EXERCISE PROMPT
Go to the line below that has "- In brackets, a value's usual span", print it and each line after it exactly, and stop after the line that has "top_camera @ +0"; leave out pictures.
━━━━━━━━
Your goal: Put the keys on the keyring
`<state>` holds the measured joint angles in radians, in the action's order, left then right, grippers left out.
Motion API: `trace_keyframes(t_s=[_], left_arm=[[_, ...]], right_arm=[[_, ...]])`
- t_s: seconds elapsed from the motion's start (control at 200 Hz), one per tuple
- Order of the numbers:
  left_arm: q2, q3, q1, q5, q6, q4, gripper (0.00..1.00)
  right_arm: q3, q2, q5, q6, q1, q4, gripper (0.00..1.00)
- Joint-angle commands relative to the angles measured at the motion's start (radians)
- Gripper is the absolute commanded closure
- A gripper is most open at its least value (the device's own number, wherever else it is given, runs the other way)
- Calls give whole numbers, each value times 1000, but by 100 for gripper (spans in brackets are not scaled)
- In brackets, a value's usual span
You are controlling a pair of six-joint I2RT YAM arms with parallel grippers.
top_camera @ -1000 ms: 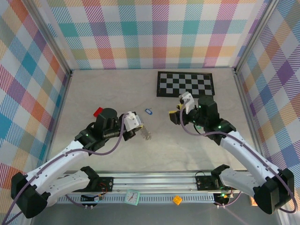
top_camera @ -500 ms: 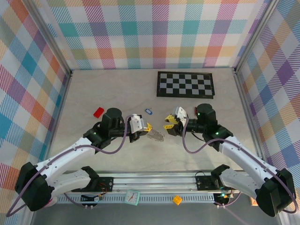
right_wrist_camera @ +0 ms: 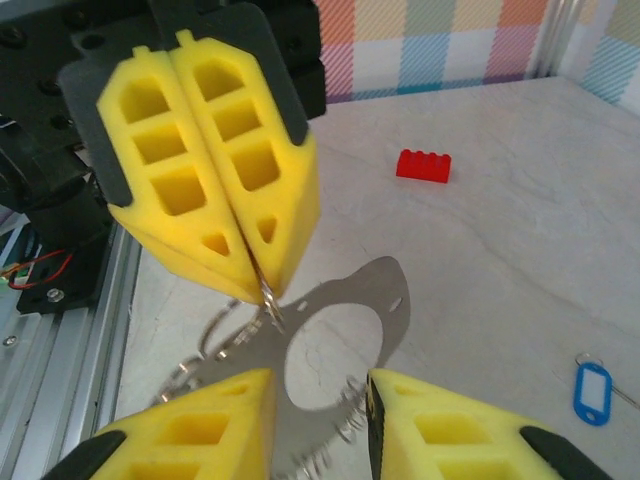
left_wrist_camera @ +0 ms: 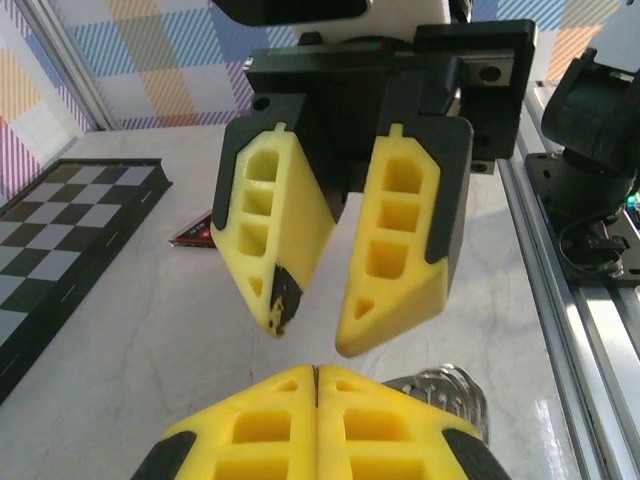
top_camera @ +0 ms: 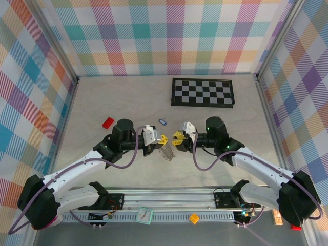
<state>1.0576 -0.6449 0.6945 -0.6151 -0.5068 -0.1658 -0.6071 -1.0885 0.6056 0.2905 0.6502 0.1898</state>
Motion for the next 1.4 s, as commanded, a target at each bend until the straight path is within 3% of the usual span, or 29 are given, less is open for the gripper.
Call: trace_keyframes(t_s=[0.0,0.505,0.615,0.69,0.755,0.79,0.835,0.985,1.05,1.265,1.395], left_arm=[[-2,22,11,-47,32,-116,100],[-14,72,11,-58,89,-205,100],[-11,86,11,-57,109,-245,100],[-10,92,11,-53,115,-258,100],[-15,97,12,-31,116,-256,100],[-21,100,11,-9,117,-251,100],[-35,106,11,26,118,-237,87],[-124,131,12,136,116,-155,64],[-170,142,11,175,114,-107,60],[-257,111,11,265,62,142,61],[-233,76,11,257,53,192,65]], right_arm=[[7,-17,51,-14,19,81,71],[4,-69,82,-52,45,161,83],[0,-81,101,-67,46,172,90],[-3,-88,109,-71,46,168,100],[-6,-87,111,-66,46,159,100],[-10,-84,108,-58,46,142,100],[-17,-78,87,-51,45,113,100],[-49,-68,17,-2,46,-10,100],[-62,-68,1,18,47,-52,100],[-174,-85,-64,142,67,-288,100],[-264,-105,-154,249,104,-458,100]])
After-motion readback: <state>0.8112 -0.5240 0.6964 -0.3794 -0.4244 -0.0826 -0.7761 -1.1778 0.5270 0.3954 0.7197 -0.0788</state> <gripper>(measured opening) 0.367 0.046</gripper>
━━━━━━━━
FINISHED TASK
- In brackets, a value's usual span
You are controlling a pair of six-joint I2RT YAM arms with parallel grippers.
top_camera @ -1000 ms: 
top_camera @ -500 ms: 
right_wrist_camera @ +0 ms: 
left_wrist_camera @ +0 ms: 
top_camera @ +0 ms: 

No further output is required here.